32 In recommending that the Minister grant the consent, the Department noted that it had assessed the proposal and considered the public and agency submissions in response to the proposal, with conditions of consent recommended to ensure that key issues resulting from the assessment "are satisfactorily addressed and there are minimal impacts as a result of the proposal". The benefits which the Department identified as flowing from the proposal included:
· The subdivision represents a suitable and orderly development of appropriately zoned land contiguous to an existing residential neighbourhood;
· The subdivision responds well to the constraints and opportunities presented by the site and the surrounding context;
· The area consistently identified as being of high cultural significance to local Aboriginal people, being the north-west corner of the site has been preserved as a Cultural Conservation Area; and
· Future generations will benefit from the setting aside of areas of natural and cultural conservation values and significance and from associated public ownership and planned active management strategies.
33 On 18 November 2007 the development consent was granted by the Minister by his delegate Mr Chris Wilson, the Executive Director, Major Project Assessment, who had been quite closely involved in the process leading to the consent.
Failing to readvertise and call for submissions
34 The applicants submitted that the Minister failed to consider a mandatory relevant matter pursuant to s 79C(1)(d) because the Minister failed to readvertise the development application and call for submissions before reassessing it. Section 79C(1)(d) is not quite in point, in my view, because it provides that the Minister must consider any submissions made in accordance with the Act or regulations. The applicants’ real point may be reframed as a proposition that the Minister was legally obliged to readvertise and call for submissions following my decision that the first development consent was invalid.
35 Section 79A of the EPA Act provides that “Notice of a development application for consent to carry out advertised development is to be given in accordance with this Act, the regulations, the relevant environmental planning instrument and any relevant development control plan”. Section 4 defines “advertised development” as “development, other than designated development, that is identified as advertised development by the regulations, an environmental planning instrument or a development control plan”. The original development application was publicly notified and exhibited in 2004 as “other advertised development” in accordance with Division 7 of Part 6 of the Environmental Planning and Assessment Regulation 2000 (NSW) (EPA Regulation), the Ballina Shire Council Development Control Plan No 1 – Urban Land and the Urban Assessments Draft Notification Policy.
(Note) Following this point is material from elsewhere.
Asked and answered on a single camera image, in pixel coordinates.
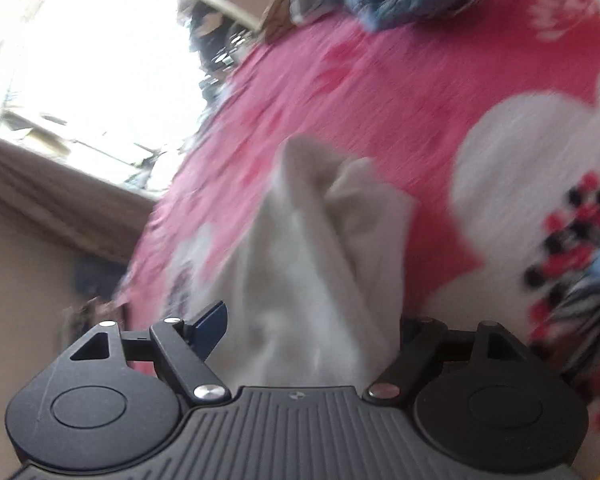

In response, submissions were made by certain members of the public.
36 On being requested by the developer to reassess the development application in January 2007, the Department of Planning considered that a further round of public notification and exhibits as part of the fresh assessment was unnecessary.
37 On 19 July 2007 the applicants’ agent, Mr Oshlack, telephoned the Department of Planning and expressed the applicants’ concern that they had not been advised that the application was being redetermined and had not been consulted on the redetermination. The agent requested that the application be readvertised to allow the applicants to make a submission. On 20 July 2007 the Department representative telephoned the agent and advised that they were not intending to readvertise as they were not legally obliged to do so but that the applicants were welcome to make a submission if they wished.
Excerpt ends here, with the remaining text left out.